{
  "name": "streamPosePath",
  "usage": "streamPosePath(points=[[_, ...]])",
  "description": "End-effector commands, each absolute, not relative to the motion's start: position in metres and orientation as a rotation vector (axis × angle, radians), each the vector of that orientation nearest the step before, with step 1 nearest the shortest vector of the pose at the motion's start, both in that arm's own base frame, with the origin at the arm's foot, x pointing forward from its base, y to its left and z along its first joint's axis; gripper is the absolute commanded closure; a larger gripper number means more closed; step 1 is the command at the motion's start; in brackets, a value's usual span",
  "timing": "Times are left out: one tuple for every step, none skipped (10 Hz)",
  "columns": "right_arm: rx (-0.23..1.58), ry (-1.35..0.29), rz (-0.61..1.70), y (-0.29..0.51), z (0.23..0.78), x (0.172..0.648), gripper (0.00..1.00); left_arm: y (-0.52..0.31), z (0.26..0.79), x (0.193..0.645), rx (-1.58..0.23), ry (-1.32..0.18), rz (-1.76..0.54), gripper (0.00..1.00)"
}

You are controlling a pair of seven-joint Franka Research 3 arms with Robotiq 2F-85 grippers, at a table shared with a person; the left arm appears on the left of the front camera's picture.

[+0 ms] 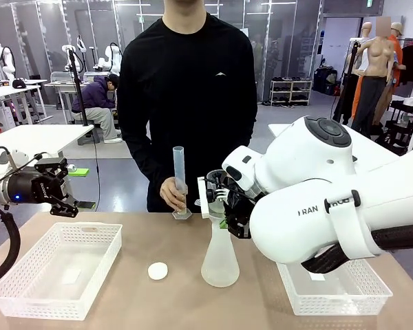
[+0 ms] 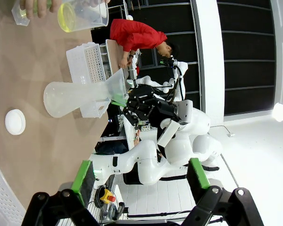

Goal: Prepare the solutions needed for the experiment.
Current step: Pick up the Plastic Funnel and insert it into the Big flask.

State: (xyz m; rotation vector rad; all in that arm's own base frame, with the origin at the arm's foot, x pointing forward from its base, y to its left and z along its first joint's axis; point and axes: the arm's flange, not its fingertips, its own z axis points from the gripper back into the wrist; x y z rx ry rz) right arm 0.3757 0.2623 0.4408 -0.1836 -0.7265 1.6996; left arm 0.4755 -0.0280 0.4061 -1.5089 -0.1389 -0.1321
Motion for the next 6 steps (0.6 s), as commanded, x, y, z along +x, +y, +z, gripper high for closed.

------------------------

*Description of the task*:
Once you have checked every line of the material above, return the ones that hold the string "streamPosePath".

*Response to the exercise*:
  "name": "streamPosePath",
  "usage": "streamPosePath(points=[[_, ...]])",

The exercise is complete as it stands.